Hannibal's conquest of Italy seemed certain, but he had underestimated Rome. The great city refused to surrender. The general's troops ranged up and down the Italian peninsula for fifteen years but could not bring the war to an end. Meanwhile, Rome slowly rebuilt its armies.
The Phoenicians also negotiated commercial treaties closer to home. In the tenth century b.c., King Ahiram I of Tyre formed an alliance with his neighbors, the Israelites. He sent cedar and workers to build King Solomon's temple in exchange for wheat and olive oil. Also, the two kings joined forces to send a fleet of Phoenician ships out on the Red Sea. From an unidentified land called Ophir (Somalia, perhaps, or India), the ships returned with gold, sandalwood, and precious stones.
Over the next four centuries, Tyre became the greatest Phoenician city. The Hebrew prophet Ezekiel described Tyre in the sixth century b.c. as a “powerful city . . . powerful on the sea . . . merchant of the peoples on many coastlands.” Tyre's “great wealth and trade goods,” he wrote, “enriched the kings of the earth.”

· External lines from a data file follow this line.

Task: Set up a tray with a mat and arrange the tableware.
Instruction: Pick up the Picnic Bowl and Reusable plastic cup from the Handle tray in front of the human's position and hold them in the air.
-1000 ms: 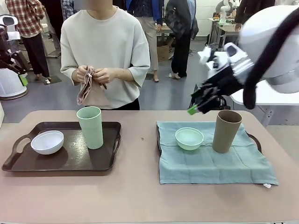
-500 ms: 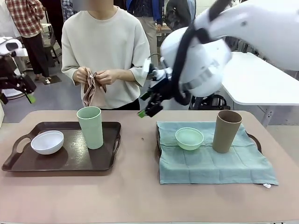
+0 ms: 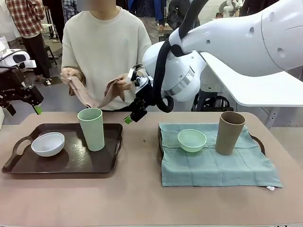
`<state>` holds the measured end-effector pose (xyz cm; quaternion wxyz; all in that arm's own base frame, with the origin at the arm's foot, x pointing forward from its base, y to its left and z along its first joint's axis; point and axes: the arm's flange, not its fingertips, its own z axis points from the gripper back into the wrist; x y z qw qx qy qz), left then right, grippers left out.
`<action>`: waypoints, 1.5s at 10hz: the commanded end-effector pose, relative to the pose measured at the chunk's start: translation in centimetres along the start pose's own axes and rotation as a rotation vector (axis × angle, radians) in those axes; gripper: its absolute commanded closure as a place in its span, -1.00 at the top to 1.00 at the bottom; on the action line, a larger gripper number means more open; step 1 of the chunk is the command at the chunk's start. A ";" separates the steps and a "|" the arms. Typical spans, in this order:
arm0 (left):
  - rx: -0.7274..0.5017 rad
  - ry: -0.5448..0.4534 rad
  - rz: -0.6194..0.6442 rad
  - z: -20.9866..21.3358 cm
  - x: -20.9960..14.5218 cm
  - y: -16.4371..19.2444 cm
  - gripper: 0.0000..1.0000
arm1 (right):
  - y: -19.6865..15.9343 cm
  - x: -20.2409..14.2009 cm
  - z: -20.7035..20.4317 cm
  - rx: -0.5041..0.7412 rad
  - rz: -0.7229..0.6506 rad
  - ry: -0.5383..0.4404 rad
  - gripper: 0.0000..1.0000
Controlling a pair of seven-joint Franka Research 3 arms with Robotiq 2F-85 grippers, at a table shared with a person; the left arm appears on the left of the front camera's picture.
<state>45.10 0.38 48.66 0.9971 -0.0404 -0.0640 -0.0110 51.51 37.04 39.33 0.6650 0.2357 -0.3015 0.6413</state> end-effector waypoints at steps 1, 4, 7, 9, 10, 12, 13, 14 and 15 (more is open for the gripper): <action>0.013 0.005 0.003 -0.2 0.1 0.4 0.96 | 0.3 0.0 0.3 -0.016 0.034 -0.011 1.00; 0.022 -0.063 -0.029 -0.4 0.7 -0.4 0.96 | 0.4 -1.0 -0.4 0.006 -0.005 -0.053 1.00; 0.077 -0.097 -0.095 -1.7 -0.3 -0.7 0.96 | 0.1 -1.9 -3.8 0.151 -0.096 -0.126 1.00; 0.119 -0.079 -0.098 -3.3 -0.5 0.7 0.96 | -0.4 -1.8 -6.5 0.245 -0.101 -0.186 1.00; 0.109 -0.052 -0.098 -4.1 -0.1 1.5 0.96 | -0.6 -1.5 -7.6 0.269 -0.061 -0.218 1.00; 0.087 0.002 -0.093 -5.7 -0.4 2.5 0.96 | -0.3 -1.1 -9.6 0.315 0.076 -0.269 1.00; 0.079 0.006 -0.100 -6.1 -0.8 2.3 0.96 | -0.3 -1.0 -10.6 0.317 0.097 -0.279 1.00; 0.071 0.007 -0.124 -6.2 -0.7 2.2 0.96 | -0.9 -0.8 -11.4 0.301 0.098 -0.286 1.00; 0.068 0.012 -0.134 -6.6 -1.0 1.8 0.96 | -1.0 -0.8 -12.1 0.299 0.094 -0.289 1.00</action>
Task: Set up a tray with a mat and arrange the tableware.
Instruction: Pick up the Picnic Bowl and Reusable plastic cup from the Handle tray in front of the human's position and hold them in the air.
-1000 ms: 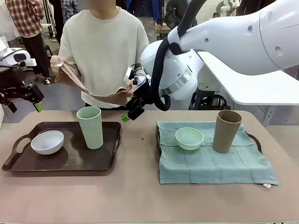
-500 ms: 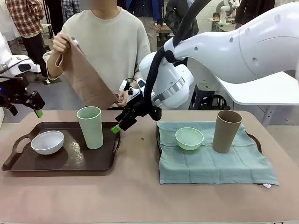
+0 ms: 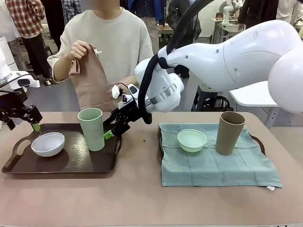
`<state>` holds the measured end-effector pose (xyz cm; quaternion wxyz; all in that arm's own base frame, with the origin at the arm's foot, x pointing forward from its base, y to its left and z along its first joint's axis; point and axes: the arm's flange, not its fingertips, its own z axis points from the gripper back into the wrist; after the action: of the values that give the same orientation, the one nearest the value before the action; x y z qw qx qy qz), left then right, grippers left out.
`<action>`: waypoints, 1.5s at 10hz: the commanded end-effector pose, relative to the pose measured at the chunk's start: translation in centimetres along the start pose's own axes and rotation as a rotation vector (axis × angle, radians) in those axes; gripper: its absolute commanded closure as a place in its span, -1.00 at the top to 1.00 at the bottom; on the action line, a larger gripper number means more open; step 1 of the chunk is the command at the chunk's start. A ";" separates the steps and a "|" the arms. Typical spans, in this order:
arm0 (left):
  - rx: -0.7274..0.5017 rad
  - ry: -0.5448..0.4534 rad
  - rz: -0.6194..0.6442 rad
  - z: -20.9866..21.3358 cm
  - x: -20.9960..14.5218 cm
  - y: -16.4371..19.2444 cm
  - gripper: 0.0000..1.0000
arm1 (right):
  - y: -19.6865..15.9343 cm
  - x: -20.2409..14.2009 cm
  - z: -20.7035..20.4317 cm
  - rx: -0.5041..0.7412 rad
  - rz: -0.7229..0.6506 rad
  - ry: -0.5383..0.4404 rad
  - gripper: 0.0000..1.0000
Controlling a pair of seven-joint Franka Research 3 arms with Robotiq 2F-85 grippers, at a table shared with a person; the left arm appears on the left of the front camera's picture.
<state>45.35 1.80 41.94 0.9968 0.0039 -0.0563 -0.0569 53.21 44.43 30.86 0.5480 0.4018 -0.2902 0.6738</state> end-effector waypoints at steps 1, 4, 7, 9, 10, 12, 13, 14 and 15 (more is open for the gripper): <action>-0.020 -0.011 -0.059 -0.3 -0.3 -0.4 0.96 | -1.4 -0.4 -1.0 -0.032 0.006 -0.040 1.00; -0.044 -0.014 -0.084 -1.0 -0.9 -1.1 0.96 | -2.0 -0.5 -2.4 -0.065 -0.021 -0.013 1.00; -0.016 0.013 -0.064 -0.8 -0.3 -1.3 0.96 | -1.8 -0.7 -2.2 -0.044 -0.009 -0.007 1.00; -0.018 0.019 -0.063 -1.0 -0.4 -1.3 0.96 | -1.8 -0.5 -2.6 -0.058 -0.017 0.001 1.00; -0.014 0.067 0.000 -2.3 0.8 -1.6 0.96 | -1.2 -0.3 -3.8 -0.062 0.006 0.027 1.00; -0.024 0.077 0.060 -3.9 1.8 -0.8 0.96 | -1.9 -0.2 -5.3 -0.038 0.010 0.033 1.00; -0.030 0.087 0.075 -4.5 2.1 -0.3 0.96 | -2.4 0.0 -5.8 -0.053 0.011 0.013 1.00; -0.042 0.093 0.096 -5.2 1.9 -0.2 0.96 | -2.7 -0.4 -6.4 -0.054 0.013 0.004 1.00; -0.049 0.099 0.097 -5.6 2.0 -0.1 0.96 | -2.8 -0.4 -7.0 -0.053 0.003 -0.008 1.00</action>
<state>47.53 1.45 36.42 0.9997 -0.0106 -0.0001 -0.0211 53.73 49.71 27.12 0.5521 0.3900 -0.3022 0.6721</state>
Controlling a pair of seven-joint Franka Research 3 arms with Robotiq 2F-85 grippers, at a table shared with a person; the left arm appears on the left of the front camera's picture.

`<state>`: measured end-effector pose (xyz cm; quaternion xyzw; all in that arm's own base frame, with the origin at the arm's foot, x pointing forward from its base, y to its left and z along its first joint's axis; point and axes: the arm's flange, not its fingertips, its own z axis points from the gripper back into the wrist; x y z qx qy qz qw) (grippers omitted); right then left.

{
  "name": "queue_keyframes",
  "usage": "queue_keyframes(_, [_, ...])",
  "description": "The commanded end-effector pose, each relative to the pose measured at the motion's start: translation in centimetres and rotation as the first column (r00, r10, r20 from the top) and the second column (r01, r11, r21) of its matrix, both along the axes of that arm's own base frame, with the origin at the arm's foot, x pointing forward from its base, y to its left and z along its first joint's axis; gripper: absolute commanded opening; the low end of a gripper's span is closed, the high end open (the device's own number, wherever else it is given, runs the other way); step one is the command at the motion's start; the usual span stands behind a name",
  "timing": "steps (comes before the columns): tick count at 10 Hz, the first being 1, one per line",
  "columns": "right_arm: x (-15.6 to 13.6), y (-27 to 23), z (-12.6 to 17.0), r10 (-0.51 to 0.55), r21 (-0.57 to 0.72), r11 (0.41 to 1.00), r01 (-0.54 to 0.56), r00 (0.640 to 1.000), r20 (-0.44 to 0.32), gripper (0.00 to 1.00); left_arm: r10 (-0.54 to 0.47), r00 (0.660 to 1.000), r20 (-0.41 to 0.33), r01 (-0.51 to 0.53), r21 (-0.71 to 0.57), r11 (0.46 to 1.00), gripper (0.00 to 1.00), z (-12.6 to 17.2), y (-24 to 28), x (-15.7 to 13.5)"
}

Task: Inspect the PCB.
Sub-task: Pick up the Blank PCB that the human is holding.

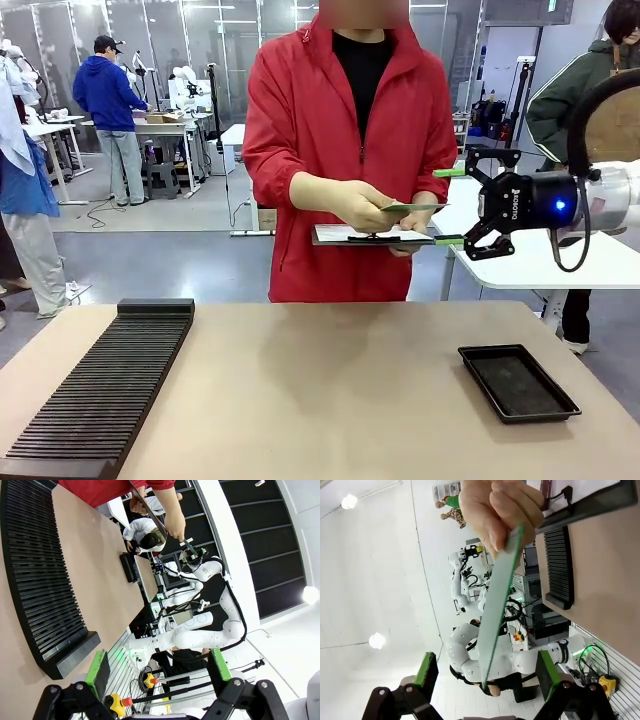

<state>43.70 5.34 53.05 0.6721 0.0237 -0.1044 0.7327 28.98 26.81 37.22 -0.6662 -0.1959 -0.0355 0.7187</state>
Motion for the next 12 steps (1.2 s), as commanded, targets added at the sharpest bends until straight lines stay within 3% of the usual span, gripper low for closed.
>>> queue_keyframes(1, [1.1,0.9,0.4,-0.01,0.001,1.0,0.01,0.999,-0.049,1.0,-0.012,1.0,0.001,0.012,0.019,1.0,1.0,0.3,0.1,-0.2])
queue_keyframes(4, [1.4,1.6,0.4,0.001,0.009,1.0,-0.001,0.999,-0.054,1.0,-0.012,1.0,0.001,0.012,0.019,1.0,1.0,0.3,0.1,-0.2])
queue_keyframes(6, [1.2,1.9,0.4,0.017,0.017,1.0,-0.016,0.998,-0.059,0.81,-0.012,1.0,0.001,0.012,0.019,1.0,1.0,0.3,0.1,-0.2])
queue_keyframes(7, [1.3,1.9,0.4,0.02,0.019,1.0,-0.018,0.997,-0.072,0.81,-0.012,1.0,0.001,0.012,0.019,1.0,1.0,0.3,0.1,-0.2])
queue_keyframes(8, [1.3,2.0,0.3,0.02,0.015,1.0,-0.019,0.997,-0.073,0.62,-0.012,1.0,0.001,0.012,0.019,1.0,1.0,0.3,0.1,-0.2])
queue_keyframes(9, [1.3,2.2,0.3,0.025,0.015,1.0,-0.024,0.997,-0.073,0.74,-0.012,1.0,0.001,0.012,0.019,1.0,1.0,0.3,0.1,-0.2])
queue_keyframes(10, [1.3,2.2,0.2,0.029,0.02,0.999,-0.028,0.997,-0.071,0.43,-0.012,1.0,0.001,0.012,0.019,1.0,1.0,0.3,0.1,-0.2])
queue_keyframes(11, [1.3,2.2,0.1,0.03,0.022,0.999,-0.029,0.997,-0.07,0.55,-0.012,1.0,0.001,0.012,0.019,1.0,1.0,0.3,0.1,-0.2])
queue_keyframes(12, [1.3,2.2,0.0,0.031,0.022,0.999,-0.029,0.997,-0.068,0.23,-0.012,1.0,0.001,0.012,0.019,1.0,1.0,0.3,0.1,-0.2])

But powerful Mesopotamian kings envied Phoenician wealth and harbors. The Phoenician cities paid exorbitant tributes first to Assyria and later to Babylon in an effort to keep their political independence. By the fourth century b.c., however, the cities lacked the means to stave off conquest. The final blow to Phoenician civilization in the eastern Mediterranean came with the fall of Tyre to the Macedonian king Alexander the Great, in 332 b.c. The western colonies survived longer, until 146 b.c., when the Romans burned Carthage to the ground.
Although defeated, the Phoenicians left lasting legacies. Their shipbuilding and navigational skills aided the Greeks and the Romans. Even more enduring was their phonetic writing, the basis for the alphabet we use today.